Sindimed cobra segurança para médicos em unidades de saúde de Aracaju
Cotidiano 27/11/2015 15h45Por Fernanda Araujo
Diante dos casos recentes de agressões sofridas por médicos nos serviços de saúde do Município de Aracaju, o sindicato da categoria cobra da Secretaria de Segurança Pública e da Guarda Municipal segurança para todos os profissionais. Segundo os médicos, as agressões têm ocorrido na Unidade de Saúde da Família da capital e no Hospital Nestor Piva, zona norte.
Em nota de repúdio, o Sindimed retrata a falta de condições dignas para o exercício da profissão, tanto nas unidades do Estado como do Município, fato que se agrava diante da falta de segurança nos serviços de saúde do Sistema Único de Saúde.
Um dos casos de violência teve como vítima uma médica, agredida no posto de saúde onde trabalha.
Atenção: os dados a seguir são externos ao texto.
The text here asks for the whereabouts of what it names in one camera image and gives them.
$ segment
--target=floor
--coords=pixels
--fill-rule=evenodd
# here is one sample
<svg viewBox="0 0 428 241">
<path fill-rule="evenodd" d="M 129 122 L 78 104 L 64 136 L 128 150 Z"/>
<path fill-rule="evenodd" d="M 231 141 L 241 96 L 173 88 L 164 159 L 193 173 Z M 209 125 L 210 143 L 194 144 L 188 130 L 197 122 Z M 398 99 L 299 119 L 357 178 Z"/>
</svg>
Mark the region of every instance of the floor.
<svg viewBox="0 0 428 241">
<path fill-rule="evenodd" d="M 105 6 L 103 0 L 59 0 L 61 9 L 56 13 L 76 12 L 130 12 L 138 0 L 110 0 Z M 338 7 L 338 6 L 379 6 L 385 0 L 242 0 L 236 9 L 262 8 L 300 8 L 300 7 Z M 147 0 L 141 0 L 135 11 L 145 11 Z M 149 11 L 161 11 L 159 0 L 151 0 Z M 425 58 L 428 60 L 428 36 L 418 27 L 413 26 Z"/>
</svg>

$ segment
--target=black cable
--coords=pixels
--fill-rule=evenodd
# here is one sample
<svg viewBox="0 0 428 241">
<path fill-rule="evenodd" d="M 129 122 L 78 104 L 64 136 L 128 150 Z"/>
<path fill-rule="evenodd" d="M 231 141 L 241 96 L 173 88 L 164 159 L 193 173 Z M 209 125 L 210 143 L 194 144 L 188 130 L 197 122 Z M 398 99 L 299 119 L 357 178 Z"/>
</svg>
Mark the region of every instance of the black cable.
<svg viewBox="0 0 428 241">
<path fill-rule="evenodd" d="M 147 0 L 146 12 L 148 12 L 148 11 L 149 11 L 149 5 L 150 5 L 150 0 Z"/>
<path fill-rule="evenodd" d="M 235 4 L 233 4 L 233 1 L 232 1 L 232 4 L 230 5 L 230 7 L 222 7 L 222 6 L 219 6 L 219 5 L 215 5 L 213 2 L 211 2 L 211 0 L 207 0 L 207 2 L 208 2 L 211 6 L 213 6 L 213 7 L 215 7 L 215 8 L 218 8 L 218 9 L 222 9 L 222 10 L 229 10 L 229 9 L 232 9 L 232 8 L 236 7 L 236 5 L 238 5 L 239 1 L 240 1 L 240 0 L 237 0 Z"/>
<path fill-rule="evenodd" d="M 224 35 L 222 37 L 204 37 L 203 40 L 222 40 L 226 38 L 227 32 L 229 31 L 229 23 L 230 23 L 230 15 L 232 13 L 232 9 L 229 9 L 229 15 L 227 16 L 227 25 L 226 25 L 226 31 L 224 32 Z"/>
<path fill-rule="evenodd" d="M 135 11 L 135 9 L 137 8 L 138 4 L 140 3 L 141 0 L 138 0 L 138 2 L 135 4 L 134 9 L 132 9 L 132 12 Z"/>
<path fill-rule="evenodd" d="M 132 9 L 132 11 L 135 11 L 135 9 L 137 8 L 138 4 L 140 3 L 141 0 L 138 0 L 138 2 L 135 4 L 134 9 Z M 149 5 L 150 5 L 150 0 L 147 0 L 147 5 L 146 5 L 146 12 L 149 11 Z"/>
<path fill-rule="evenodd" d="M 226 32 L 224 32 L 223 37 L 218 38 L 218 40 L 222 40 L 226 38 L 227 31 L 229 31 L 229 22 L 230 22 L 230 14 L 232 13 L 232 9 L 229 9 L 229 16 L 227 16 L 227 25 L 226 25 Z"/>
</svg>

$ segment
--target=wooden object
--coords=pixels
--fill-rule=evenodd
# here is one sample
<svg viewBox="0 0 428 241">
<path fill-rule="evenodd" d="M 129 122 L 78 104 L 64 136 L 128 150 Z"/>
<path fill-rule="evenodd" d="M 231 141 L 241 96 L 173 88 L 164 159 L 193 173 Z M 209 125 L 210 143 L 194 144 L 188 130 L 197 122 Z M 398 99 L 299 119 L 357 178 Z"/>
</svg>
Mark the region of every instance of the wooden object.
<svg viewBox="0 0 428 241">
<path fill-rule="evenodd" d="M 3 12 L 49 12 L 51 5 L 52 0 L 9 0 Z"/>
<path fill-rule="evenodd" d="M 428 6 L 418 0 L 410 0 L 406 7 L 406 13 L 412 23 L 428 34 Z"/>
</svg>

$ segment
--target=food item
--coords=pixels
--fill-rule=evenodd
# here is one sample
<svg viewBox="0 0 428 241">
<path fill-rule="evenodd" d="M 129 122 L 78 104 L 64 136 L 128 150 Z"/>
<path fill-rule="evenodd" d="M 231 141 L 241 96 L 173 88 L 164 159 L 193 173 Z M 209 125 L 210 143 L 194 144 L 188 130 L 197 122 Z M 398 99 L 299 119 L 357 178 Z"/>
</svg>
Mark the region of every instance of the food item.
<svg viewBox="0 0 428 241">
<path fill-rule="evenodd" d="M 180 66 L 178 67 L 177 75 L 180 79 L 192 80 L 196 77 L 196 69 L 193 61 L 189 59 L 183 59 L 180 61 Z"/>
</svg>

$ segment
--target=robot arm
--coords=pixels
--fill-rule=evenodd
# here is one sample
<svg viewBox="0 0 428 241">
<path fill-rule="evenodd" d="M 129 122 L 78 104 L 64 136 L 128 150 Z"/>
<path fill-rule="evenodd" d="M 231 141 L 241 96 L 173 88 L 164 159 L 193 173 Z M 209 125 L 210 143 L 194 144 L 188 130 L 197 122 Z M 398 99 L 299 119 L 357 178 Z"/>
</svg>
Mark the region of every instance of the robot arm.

Depois de feito o Boletim de Ocorrência, a agressora foi condenada pela Justiça, em audiência conciliatória no último dia 25, a prestar serviços à comunidade por seis meses em uma jornada de seis horas semanais, em instituição indicada pela Vara de Execuções de Medidas e Penas Alternativas (Vempa). A sentença foi dada pelo Juizado Especial Criminal, em Termo Circunstanciado atendendo à solicitação do Ministério Público Estadual.
“Tais agressões evidenciam a necessidade de punições mais rígidas para tais situações que, a cada dia, se avolumam em nosso Estado. Não são os médicos os culpados pelo caos das unidades, eles também são vítimas de um sistema sem gerenciamento adequado e superlotado”, diz o Sindimed.
Ainda segundo o sindicato, somente nos últimos dias, dois profissionais médicos foram agredidos por pacientes em seus locais de trabalho. O último aconteceu domingo passado (22), no Nestor Piva.
Procurada pelo F5 News, a assessoria de comunicação da Secretaria Municipal de Saúde (SMS) informou que “os funcionários já prestaram boletim de ocorrência, e a situação está sendo apurada. E tanto os Hospitais Municipais, quanto as 43 Unidades de Saúde da Família, possuem segurança especializada”.